Not all graphs yield equally to clustering. Our results reveal a direct relationship between graph topology and algorithmic error. Random graphs, such as Erdős–Rényi networks, tend to lack the modular structure necessary for effective clustering, leading to higher errors. Similarly, when inter-cluster connectivity is dense, the centroid-based shortcuts may miss significant portions of the optimal path.

We explored the impact of these structural factors through a range of synthetic graph experiments. Notably, we observed that increasing graph density without preserving the relative layout of vertices can lead to rapid degradation in accuracy. This points to a critical insight: preserving topological coherence is key to maintaining both speed and fidelity in hierarchical methods.

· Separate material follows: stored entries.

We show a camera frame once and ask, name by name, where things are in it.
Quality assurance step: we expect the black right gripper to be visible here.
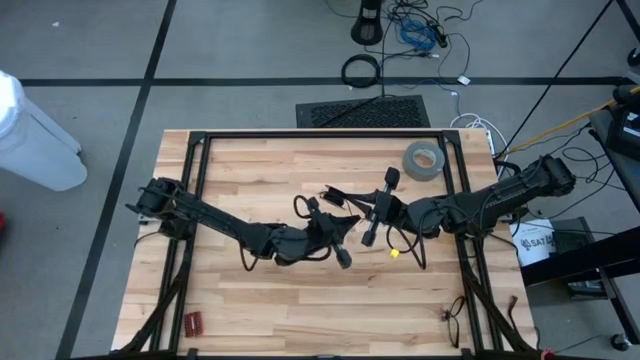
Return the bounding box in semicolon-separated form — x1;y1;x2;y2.
342;166;407;248

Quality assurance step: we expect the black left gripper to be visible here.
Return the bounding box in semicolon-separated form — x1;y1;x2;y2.
299;196;362;270

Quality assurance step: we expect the black cord spool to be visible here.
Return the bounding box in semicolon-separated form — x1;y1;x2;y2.
322;184;347;208

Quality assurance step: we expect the black floor vent grate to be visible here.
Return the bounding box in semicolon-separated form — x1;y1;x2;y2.
295;94;431;129

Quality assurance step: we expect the white printed paper sheet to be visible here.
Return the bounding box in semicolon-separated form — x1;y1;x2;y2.
509;218;558;268

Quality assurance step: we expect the black floor stand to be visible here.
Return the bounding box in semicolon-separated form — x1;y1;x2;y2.
350;0;385;47

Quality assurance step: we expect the red screw bit box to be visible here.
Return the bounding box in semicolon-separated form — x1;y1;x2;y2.
183;310;205;339

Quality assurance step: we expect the black power strip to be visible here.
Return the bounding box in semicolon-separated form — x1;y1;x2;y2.
428;22;449;49

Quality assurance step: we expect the black table beam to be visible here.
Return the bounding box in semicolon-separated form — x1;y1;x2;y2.
519;225;640;287

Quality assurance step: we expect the black diagonal rig pole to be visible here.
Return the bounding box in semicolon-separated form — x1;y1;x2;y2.
499;0;615;157

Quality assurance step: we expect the dark equipment cart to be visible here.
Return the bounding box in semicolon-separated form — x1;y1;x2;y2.
589;84;640;212

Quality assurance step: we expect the white cylindrical bin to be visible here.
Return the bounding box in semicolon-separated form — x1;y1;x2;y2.
0;69;89;193

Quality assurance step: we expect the black cable with yellow tag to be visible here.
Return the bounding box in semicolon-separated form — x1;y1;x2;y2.
384;223;429;271

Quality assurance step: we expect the grey duct tape roll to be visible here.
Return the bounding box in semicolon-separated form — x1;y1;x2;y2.
402;140;446;182

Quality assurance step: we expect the black aluminium table frame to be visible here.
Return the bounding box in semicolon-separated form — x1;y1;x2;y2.
113;128;541;360

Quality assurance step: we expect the coiled black floor cable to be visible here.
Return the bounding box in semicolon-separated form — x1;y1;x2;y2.
341;53;383;90

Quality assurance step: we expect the white floor cable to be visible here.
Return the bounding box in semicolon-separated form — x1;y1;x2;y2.
449;113;509;157

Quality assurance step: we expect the small black cable loop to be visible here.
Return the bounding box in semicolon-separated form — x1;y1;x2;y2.
441;295;467;349

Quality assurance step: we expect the blue coiled cable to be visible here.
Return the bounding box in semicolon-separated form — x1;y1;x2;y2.
399;19;438;52

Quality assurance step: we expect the short black cable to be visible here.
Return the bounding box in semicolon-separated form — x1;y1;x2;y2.
506;295;519;332

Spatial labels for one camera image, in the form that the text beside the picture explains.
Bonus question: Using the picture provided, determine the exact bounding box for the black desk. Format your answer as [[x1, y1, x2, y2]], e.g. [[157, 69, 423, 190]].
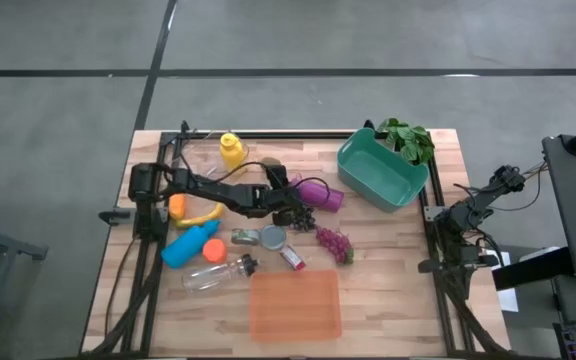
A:
[[541, 133, 576, 286]]

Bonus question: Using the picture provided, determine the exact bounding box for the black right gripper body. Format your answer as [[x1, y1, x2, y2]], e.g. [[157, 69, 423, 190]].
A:
[[455, 242, 489, 271]]

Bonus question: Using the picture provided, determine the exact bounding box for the clear bottle with black cap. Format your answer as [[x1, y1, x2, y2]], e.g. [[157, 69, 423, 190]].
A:
[[181, 253, 261, 296]]

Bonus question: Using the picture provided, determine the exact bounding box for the purple-red grape bunch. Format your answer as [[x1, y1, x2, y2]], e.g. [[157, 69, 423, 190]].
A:
[[315, 225, 356, 267]]

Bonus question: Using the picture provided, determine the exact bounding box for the purple plastic bottle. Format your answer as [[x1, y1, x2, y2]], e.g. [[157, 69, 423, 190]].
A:
[[291, 174, 346, 214]]

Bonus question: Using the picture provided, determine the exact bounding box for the teal plastic basket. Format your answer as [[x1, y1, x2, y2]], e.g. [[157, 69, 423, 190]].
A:
[[336, 126, 431, 214]]

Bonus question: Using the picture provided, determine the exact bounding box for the black grape bunch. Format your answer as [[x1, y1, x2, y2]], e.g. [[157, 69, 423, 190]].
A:
[[287, 206, 317, 233]]

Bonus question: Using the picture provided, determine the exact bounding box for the tin can with food label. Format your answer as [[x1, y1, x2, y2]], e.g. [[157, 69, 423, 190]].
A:
[[230, 227, 262, 247]]

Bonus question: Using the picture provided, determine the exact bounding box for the black desk beam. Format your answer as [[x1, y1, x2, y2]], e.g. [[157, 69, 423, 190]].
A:
[[491, 246, 576, 292]]

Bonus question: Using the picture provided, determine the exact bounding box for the white paper sheet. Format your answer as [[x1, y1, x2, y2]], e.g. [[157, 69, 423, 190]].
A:
[[485, 247, 520, 314]]

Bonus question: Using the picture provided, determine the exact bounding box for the yellow banana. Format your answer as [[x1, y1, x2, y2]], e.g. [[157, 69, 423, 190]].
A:
[[174, 201, 226, 231]]

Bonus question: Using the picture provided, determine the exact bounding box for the blue plastic bottle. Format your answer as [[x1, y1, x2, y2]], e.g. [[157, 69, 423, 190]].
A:
[[160, 219, 222, 270]]

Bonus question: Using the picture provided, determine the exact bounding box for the yellow plastic bottle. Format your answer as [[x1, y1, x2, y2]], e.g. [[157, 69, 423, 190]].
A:
[[219, 131, 247, 174]]

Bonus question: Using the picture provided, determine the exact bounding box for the can with silver lid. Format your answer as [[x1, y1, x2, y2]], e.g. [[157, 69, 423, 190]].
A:
[[260, 224, 289, 252]]

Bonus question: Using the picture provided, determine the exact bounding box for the green leafy plant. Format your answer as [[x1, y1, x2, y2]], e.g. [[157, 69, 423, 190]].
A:
[[376, 117, 437, 167]]

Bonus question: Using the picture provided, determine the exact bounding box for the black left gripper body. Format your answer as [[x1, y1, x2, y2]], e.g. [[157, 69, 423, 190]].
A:
[[257, 183, 297, 220]]

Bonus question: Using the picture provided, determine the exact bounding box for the orange fruit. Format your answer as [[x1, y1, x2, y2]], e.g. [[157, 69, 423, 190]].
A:
[[202, 237, 228, 265]]

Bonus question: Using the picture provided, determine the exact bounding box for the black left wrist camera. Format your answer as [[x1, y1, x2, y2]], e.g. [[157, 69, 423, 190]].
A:
[[266, 162, 290, 190]]

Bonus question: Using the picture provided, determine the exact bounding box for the clear plastic container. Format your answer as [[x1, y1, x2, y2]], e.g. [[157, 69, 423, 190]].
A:
[[186, 130, 252, 179]]

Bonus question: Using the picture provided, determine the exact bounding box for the orange translucent plastic tray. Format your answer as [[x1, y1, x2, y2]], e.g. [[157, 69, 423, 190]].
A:
[[249, 269, 343, 344]]

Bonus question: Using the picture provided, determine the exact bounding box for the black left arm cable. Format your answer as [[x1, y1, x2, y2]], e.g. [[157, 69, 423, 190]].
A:
[[167, 119, 332, 201]]

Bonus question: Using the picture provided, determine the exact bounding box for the red labelled can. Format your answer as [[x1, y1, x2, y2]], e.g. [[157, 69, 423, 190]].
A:
[[279, 244, 308, 272]]

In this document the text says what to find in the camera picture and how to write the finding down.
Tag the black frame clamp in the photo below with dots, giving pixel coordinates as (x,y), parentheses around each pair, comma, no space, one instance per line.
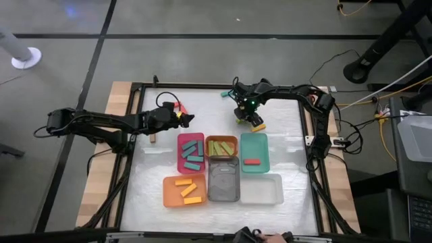
(155,81)

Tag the grey translucent plastic bin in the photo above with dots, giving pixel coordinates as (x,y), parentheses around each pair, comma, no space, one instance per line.
(223,189)

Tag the clear plastic bin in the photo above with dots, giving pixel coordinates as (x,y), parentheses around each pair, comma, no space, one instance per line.
(263,189)

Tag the black stand with round base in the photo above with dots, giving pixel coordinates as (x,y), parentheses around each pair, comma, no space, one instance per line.
(381,44)

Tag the small orange plastic bin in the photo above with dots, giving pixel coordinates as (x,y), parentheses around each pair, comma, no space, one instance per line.
(222,137)

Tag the large orange plastic bin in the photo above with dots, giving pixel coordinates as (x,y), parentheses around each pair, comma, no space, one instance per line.
(170,197)

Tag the black equipment cart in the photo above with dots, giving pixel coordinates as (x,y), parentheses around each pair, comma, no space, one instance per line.
(401,179)

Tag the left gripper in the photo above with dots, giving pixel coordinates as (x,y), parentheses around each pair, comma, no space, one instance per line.
(163,118)

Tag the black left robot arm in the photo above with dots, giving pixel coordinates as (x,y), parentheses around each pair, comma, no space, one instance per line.
(101,119)

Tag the black keyboard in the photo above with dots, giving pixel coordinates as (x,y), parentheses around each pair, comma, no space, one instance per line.
(420,212)

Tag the black aluminium table frame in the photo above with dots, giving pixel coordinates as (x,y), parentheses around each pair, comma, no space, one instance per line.
(189,85)

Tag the silver mounting bracket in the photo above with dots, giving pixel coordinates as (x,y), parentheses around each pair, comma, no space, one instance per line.
(337,141)

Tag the black tripod leg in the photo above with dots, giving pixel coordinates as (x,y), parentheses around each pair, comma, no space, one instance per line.
(420,35)

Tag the white pole with round base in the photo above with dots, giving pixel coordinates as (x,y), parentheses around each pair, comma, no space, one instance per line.
(26,57)

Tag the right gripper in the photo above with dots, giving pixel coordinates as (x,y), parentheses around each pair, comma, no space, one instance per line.
(249,98)

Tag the white tabletop sheet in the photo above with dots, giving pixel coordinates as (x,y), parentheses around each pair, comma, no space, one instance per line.
(152,209)

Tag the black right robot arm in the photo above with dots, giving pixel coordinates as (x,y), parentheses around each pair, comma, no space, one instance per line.
(319,128)

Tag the grey plastic box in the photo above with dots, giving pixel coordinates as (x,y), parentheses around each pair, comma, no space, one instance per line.
(418,138)

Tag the teal plastic bin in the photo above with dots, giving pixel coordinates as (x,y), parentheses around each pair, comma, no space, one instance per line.
(254,145)

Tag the small white tag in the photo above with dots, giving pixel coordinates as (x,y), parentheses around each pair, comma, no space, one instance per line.
(333,88)

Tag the pink plastic bin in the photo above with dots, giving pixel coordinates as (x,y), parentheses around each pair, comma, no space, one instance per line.
(180,167)

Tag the black furniture leg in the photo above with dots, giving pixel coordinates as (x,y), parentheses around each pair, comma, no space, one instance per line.
(10,150)

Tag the yellow block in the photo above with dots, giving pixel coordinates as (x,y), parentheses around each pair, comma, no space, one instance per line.
(192,200)
(183,182)
(260,128)
(188,190)

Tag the person's hand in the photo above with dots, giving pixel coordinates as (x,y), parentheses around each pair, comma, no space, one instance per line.
(273,238)

A Versatile Framework: Plug and Play Pathfinding

While our study focused on classic Dijkstra’s algorithm, HPFA is not algorithm-specific. It can be combined with bidirectional search, A* heuristics, or even contraction hierarchies, resulting in compound benefits. We tested various combinations and found that hierarchical A*, for instance, offered up to 55× acceleration with only a 14% error margin.

We also evaluated different clustering techniques, such as k-means and greedy modularity. While some methods reduced error further, they typically required more computation time during the preprocessing phase—making Louvain a robust compromise between quality and speed.

The Future: Smarter Cities, Sustainable AI

Hierarchical approaches like HPFA align closely with the demands of modern smart cities, where edge computing, real-time response, and sustainable AI are no longer optional. In an age where computational efficiency directly translates into energy savings and environmental impact, algorithmic innovation must be measured not just in speed, but in watts and grams of CO₂.

Moreover, our framework opens the door to adaptive algorithms that adjust clustering granularity based on real-time network conditions—such as congestion or road closures. This would allow for dynamic pathfinding systems that combine local reactivity with global foresight.

Final Thought: Graphs as Narratives

At its heart, our work reflects a shift from brute-force search to intelligent abstraction. Cities, like genomes or social networks, are not just collections of points and lines—they are stories, with structure, hierarchy, and meaning. By teaching our algorithms to see that structure, we give them the ability not just to compute faster, but to understand better.

As AI continues to pervade our infrastructure, such understanding—rooted in structure, efficiency, and sustainability—may be the most important shortcut of all.